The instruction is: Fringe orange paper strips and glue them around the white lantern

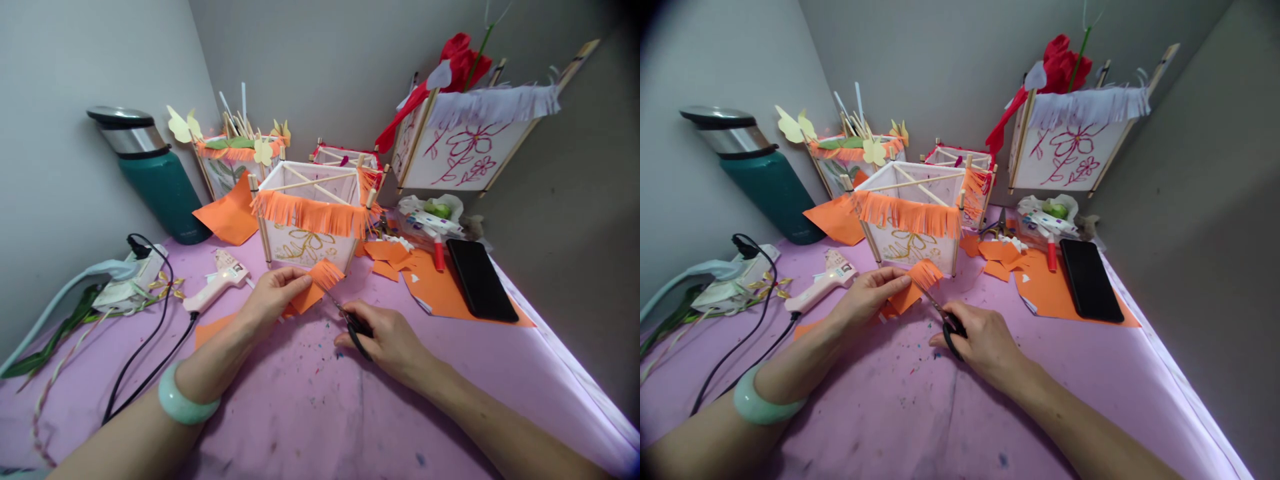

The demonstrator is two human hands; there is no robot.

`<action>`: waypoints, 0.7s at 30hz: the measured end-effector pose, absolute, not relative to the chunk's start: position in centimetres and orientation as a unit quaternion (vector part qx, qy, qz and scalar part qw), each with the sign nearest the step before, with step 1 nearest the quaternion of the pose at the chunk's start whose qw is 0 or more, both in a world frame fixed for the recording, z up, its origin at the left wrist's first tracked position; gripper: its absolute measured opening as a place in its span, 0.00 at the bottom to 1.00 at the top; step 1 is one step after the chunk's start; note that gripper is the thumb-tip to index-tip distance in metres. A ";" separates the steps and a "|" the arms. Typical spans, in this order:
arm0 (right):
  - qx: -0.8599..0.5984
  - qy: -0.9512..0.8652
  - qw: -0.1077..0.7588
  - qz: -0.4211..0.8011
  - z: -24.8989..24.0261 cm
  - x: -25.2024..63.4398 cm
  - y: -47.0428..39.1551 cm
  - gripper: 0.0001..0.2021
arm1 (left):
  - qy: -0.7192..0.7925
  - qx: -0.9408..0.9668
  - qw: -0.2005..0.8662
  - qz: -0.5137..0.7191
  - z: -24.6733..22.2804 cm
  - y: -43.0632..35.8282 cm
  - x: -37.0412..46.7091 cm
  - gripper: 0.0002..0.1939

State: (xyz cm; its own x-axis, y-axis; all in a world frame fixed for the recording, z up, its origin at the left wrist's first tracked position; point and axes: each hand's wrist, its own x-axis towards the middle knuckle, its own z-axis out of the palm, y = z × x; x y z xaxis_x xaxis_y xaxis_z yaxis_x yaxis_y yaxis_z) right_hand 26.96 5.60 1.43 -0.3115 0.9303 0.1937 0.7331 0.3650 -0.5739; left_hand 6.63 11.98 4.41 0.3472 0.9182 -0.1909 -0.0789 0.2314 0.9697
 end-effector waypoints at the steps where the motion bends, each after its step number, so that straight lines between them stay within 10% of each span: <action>1: -0.530 -0.786 0.253 0.193 1.5 26.9 5.6 0.14 | 0.431 0.492 0.656 0.377 4.4 12.0 6.6 0.13; 21: -0.534 -0.782 0.263 0.186 1.3 26.8 5.5 0.13 | 0.432 0.507 0.662 0.343 4.3 11.7 6.8 0.13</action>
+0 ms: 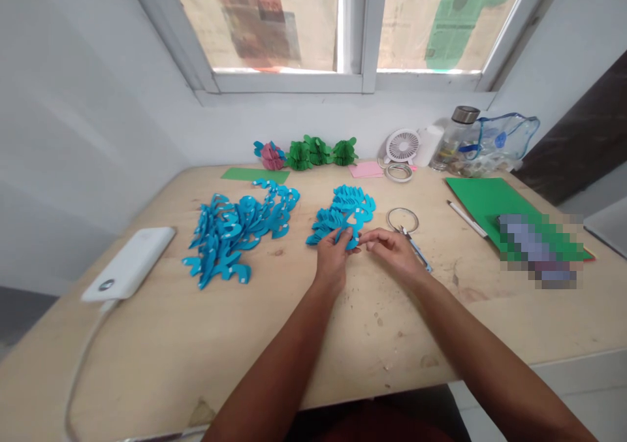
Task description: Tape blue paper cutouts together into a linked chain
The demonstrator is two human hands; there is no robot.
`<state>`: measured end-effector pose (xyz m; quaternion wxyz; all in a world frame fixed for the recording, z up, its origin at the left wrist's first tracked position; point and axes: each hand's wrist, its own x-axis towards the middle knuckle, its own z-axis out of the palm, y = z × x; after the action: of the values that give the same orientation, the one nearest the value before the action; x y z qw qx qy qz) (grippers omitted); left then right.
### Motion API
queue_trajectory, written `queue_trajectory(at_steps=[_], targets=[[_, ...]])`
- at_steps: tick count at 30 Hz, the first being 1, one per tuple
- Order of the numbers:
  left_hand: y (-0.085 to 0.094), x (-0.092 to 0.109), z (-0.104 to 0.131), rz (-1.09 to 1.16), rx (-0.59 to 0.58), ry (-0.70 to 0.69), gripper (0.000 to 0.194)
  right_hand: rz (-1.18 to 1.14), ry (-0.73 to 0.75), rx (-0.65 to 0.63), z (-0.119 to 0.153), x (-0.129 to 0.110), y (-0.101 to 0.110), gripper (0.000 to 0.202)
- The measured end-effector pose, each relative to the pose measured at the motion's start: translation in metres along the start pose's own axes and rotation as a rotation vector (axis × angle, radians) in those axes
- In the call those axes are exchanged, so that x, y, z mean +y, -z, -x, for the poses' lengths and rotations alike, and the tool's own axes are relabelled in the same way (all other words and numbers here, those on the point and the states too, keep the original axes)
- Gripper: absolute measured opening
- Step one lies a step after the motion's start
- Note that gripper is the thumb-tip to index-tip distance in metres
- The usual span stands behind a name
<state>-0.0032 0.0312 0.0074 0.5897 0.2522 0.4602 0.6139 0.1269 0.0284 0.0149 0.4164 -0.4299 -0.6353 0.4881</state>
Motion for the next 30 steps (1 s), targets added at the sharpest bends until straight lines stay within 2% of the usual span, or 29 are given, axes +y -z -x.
queue_trajectory(at_steps=[5,16,24,30], targets=[[0.0012,-0.0022,-0.0004,0.045,-0.034,0.015,0.029,-0.001,0.028,0.017,-0.0002,-0.0001,-0.0022,0.019],[-0.0014,-0.0006,0.0025,0.036,-0.096,0.065,0.022,-0.032,-0.066,0.069,0.0001,-0.0020,0.0004,0.020],[-0.0003,0.0027,0.0037,-0.081,-0.124,0.077,0.029,-0.036,-0.085,0.137,-0.0011,-0.0023,0.0021,0.019],[0.0001,0.0058,0.0025,-0.213,-0.134,0.028,0.024,0.008,-0.081,0.114,-0.0025,0.0009,0.0041,0.018]])
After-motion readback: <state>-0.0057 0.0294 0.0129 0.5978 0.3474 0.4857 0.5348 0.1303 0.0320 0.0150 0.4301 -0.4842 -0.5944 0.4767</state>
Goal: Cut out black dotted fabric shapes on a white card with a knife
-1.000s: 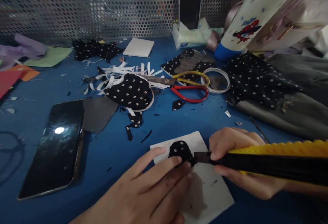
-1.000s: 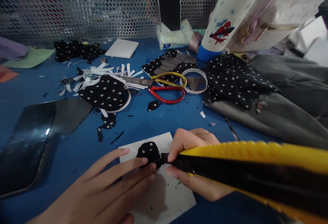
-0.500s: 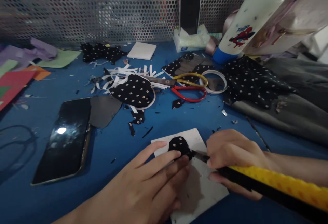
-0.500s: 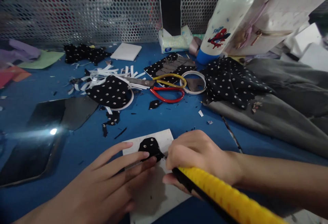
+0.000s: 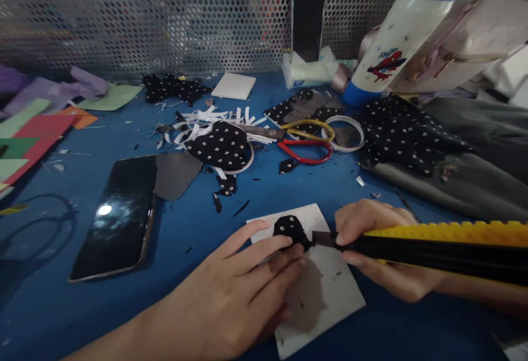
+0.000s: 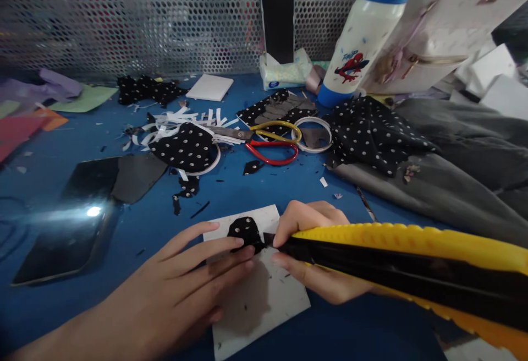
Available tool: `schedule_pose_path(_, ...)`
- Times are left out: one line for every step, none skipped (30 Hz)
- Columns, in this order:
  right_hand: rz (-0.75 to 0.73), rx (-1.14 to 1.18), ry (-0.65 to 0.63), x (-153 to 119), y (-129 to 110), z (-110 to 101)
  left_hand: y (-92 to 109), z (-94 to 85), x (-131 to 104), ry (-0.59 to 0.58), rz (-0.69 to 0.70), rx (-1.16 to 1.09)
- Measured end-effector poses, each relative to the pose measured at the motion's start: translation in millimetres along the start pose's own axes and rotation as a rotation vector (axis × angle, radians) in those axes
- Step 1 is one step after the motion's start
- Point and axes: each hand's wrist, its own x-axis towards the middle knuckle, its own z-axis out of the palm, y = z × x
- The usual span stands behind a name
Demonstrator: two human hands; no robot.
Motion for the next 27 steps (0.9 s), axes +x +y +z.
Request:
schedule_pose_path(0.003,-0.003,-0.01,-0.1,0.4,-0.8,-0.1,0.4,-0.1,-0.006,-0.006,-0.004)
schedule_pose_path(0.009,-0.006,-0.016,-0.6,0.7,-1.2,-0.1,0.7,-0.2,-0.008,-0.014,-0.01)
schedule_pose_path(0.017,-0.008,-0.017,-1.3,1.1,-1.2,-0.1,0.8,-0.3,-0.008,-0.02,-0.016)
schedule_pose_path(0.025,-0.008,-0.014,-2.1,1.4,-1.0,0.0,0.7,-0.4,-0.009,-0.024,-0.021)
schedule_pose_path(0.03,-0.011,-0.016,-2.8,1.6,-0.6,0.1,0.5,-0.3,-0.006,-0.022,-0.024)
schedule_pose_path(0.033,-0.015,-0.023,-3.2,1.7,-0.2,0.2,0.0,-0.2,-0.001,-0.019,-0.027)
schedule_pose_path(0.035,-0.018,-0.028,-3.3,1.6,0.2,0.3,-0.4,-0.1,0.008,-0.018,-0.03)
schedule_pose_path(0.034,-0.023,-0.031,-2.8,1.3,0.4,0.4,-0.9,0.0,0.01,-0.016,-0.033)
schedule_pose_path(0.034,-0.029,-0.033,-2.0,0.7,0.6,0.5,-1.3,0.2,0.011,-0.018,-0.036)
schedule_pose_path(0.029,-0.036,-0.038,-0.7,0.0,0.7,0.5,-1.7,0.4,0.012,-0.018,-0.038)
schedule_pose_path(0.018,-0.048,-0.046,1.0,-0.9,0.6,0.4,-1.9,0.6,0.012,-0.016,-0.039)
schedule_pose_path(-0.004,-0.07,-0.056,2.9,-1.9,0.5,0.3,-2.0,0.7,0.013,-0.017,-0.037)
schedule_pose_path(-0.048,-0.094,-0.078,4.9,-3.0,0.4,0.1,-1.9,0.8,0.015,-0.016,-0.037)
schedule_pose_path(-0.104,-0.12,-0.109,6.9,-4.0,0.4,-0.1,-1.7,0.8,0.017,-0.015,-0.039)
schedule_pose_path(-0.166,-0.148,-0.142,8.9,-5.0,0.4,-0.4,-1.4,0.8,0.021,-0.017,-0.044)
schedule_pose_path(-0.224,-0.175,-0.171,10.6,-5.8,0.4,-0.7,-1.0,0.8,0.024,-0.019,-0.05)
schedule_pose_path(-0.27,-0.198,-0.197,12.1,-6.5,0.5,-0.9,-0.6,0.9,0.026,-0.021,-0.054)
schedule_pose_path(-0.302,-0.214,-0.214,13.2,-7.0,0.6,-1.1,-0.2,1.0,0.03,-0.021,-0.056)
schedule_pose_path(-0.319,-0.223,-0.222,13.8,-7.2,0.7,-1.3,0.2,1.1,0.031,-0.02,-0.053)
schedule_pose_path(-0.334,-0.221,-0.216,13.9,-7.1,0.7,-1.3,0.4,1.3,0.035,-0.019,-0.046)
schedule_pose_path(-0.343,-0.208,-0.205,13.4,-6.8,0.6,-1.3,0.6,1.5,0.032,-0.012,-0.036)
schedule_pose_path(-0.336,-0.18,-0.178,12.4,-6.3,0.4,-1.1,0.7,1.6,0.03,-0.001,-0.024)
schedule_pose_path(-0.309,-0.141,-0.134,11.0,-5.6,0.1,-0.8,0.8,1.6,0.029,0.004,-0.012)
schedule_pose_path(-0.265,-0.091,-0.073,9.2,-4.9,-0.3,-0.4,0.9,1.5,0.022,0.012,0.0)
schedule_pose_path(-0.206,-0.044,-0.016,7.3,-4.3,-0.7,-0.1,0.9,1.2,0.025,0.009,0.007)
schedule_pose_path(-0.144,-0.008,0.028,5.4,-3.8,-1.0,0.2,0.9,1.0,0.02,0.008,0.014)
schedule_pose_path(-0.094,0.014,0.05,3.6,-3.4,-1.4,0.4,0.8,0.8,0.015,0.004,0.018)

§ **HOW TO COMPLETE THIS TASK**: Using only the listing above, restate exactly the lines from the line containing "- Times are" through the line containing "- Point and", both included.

§ **TASK OUTPUT**:
- Times are left out: one line for every step, none skipped (30 Hz)
- Columns, in this order:
  right_hand: rz (-0.75 to 0.73), rx (-1.14 to 1.18), ry (-0.65 to 0.63), x (-153 to 119), y (-129 to 110), z (-110 to 101)
  left_hand: y (-92 to 109), z (-94 to 85), x (-131 to 104), ry (-0.59 to 0.58), rz (-0.69 to 0.70), rx (-1.16 to 1.09)
- Measured end-effector poses, each relative to the pose measured at the motion's start: translation in millimetres along the start pose's own axes and rotation as a rotation vector (axis × angle, radians) in those axes
- Step 1 is one step after the motion's start
- Point and axes: each hand's wrist, its own x-axis towards the middle knuckle, its own z-axis out of the palm, y = z × x

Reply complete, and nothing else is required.